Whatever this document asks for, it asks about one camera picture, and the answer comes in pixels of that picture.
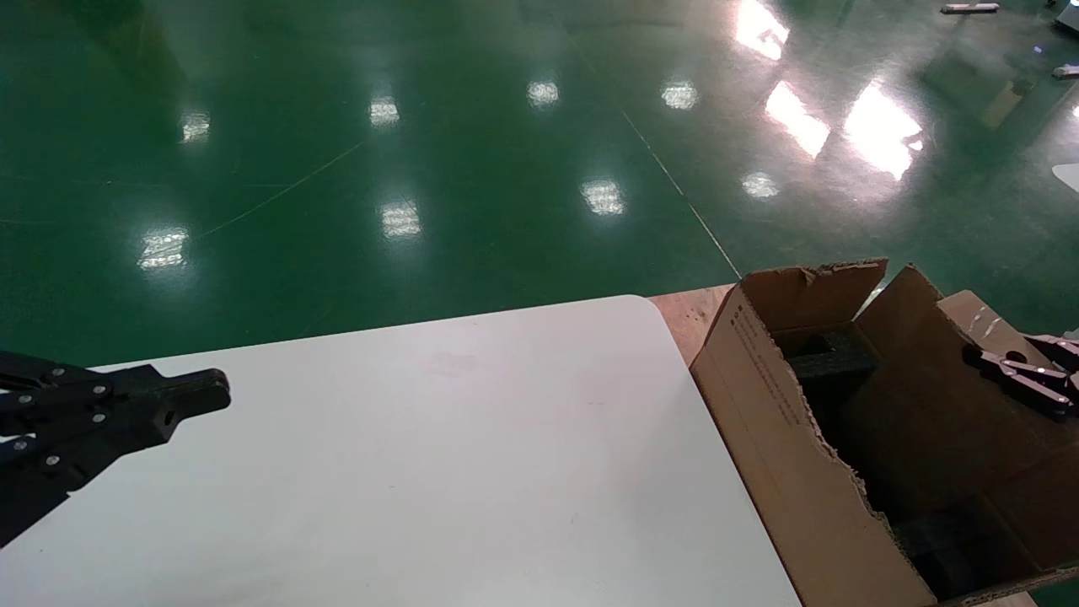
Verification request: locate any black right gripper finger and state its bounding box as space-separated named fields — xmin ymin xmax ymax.
xmin=964 ymin=346 xmax=1078 ymax=420
xmin=1023 ymin=333 xmax=1079 ymax=373

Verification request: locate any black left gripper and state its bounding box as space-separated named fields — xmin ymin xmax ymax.
xmin=0 ymin=350 xmax=232 ymax=550

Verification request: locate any small brown cardboard box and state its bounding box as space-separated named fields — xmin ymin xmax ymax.
xmin=843 ymin=264 xmax=1079 ymax=524

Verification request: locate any big open cardboard box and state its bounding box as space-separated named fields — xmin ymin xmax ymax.
xmin=690 ymin=257 xmax=1079 ymax=607

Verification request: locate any black foam block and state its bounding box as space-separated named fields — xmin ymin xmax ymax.
xmin=892 ymin=504 xmax=1017 ymax=601
xmin=776 ymin=325 xmax=879 ymax=389

### INSTRUCTIONS TO FOLLOW
Everything in the records must be transcribed exactly, except the pictures, which are left out.

### RESPONSE BELOW
Whatever this document asks for, it asks about one camera picture, and the answer comes in pixels of that picture.
Verification request: locate any black right gripper finger and state its bounding box as space-separated named fields — xmin ymin xmax ymax.
xmin=964 ymin=346 xmax=1078 ymax=420
xmin=1023 ymin=333 xmax=1079 ymax=373

Verification request: locate any black left gripper and state its bounding box as space-separated named fields — xmin ymin xmax ymax.
xmin=0 ymin=350 xmax=232 ymax=550

Verification request: locate any small brown cardboard box and state its bounding box as space-separated named fields — xmin ymin xmax ymax.
xmin=843 ymin=264 xmax=1079 ymax=524

Verification request: locate any big open cardboard box and state its bounding box as space-separated named fields — xmin ymin xmax ymax.
xmin=690 ymin=257 xmax=1079 ymax=607

Verification request: locate any black foam block and state its bounding box as space-separated named fields — xmin ymin xmax ymax.
xmin=892 ymin=504 xmax=1017 ymax=601
xmin=776 ymin=325 xmax=879 ymax=389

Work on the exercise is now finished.